(GOAL OF THE EXERCISE): Nothing but the lines from the one holding "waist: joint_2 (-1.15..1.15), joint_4" to the final line of the listing below, both included, should be repeated, and each must match exactly. Omit pictures.

(DATA PROVIDED):
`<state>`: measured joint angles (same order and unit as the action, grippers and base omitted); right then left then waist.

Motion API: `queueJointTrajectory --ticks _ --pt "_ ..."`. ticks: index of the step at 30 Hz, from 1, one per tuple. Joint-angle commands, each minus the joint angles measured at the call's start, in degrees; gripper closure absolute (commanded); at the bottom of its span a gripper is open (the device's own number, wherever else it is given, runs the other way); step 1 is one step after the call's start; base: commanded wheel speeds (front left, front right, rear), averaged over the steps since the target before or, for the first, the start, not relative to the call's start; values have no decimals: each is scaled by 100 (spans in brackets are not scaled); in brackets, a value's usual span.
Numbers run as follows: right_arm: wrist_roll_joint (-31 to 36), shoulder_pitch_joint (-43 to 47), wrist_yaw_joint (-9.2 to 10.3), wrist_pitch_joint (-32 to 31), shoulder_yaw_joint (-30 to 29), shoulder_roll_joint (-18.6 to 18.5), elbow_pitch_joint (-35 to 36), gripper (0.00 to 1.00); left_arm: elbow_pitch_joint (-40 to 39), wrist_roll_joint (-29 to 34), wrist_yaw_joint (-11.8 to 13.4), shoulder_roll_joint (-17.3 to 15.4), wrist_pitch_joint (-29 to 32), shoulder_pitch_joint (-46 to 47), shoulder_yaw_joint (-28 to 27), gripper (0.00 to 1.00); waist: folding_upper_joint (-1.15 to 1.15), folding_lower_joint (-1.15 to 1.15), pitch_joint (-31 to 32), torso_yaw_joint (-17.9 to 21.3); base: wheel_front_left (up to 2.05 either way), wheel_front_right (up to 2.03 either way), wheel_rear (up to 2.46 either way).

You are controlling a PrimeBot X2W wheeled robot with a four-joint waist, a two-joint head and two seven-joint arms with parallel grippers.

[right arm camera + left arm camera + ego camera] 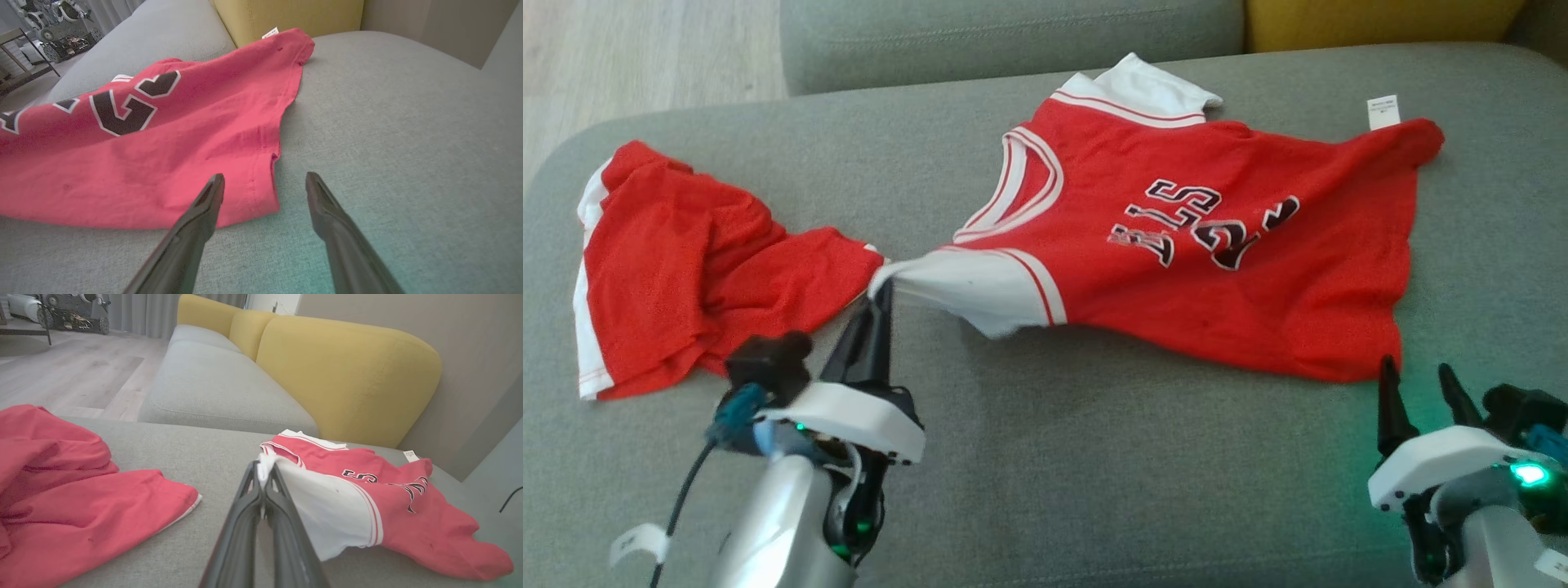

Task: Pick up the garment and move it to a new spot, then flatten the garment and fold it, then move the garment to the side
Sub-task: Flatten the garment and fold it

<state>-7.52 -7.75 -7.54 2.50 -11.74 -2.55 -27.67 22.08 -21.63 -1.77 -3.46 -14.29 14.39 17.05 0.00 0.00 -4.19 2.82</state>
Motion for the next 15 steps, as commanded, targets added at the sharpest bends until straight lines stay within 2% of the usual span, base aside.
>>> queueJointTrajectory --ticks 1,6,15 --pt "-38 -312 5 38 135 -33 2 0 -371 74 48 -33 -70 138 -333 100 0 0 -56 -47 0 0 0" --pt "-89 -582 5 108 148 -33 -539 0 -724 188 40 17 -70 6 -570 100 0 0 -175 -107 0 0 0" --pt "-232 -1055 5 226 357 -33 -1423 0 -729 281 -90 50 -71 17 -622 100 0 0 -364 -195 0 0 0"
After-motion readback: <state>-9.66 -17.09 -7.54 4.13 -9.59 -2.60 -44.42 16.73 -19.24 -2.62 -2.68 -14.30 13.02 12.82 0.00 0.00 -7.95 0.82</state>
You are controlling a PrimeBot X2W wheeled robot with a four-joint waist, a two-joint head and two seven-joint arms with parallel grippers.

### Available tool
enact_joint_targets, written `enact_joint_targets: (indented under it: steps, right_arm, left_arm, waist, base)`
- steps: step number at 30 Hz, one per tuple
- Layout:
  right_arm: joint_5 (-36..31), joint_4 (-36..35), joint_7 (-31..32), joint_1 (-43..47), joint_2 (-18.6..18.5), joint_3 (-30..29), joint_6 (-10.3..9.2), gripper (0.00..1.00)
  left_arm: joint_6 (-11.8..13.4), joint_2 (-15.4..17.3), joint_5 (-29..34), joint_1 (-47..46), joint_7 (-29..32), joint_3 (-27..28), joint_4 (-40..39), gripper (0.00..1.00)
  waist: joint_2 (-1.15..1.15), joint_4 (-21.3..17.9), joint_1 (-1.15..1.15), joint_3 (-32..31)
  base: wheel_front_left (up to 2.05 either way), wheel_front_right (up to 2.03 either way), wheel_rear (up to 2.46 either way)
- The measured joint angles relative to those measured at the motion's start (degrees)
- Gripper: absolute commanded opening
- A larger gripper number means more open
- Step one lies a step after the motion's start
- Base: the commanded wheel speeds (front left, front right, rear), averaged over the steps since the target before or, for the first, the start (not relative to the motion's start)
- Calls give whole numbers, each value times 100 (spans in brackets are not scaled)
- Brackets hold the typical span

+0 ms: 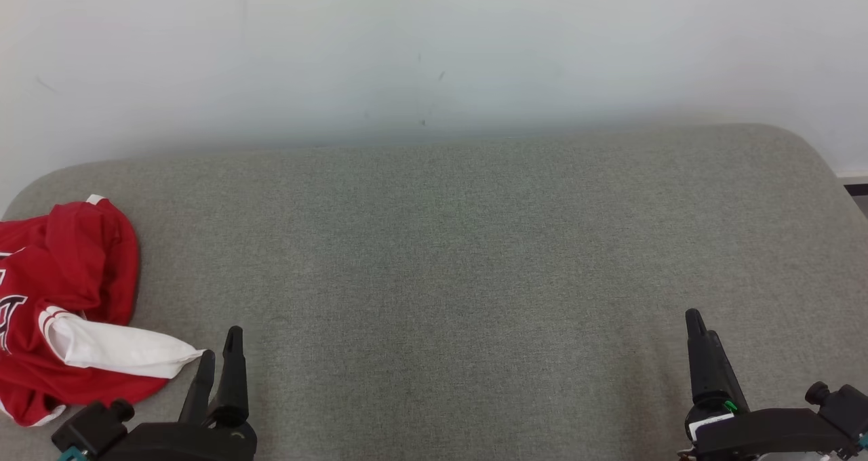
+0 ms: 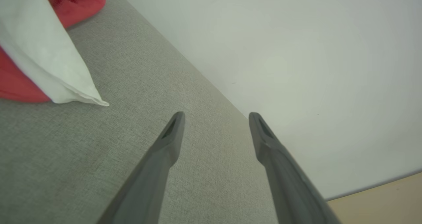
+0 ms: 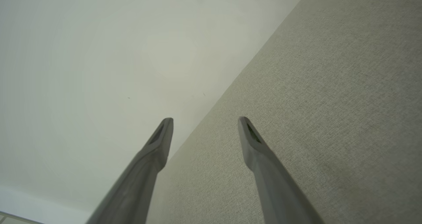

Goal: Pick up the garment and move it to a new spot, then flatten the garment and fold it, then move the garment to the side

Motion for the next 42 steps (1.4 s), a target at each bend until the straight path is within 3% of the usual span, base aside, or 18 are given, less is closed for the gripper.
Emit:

(RESULT):
  waist: joint_2 (-1.15..1.15), joint_4 (-21.3..17.9), joint_1 (-1.15..1.15), joint_3 (-32..31)
  base: wheel_front_left (up to 2.05 either way), wheel_front_right (up to 2.03 either way), wheel_rear (up to 2.46 either way)
- The measured joint angles relative to those measured at the motion's start (degrees)
- Gripper: absolute commanded opening
- A larger gripper number means more open
- Step one lies a step after the motion's start
- Base: the commanded wheel speeds (front left, front right, rear), averaged over the steps since the target before or, for the first, the start (not relative to the motion's start)
- Calls give whole numbers, each value times 100 (spans in brackets are not scaled)
- Brackets hold the typical span

+0 ms: 
+0 ms: 
+0 ms: 

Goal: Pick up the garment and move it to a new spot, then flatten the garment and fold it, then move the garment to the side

Motion for the next 42 steps (1.4 s), a target at each bend until the straight path is within 3% of the usual span, base aside, or 18 are given, less is closed for the gripper.
Emit:

Nothing more is needed to complete the output.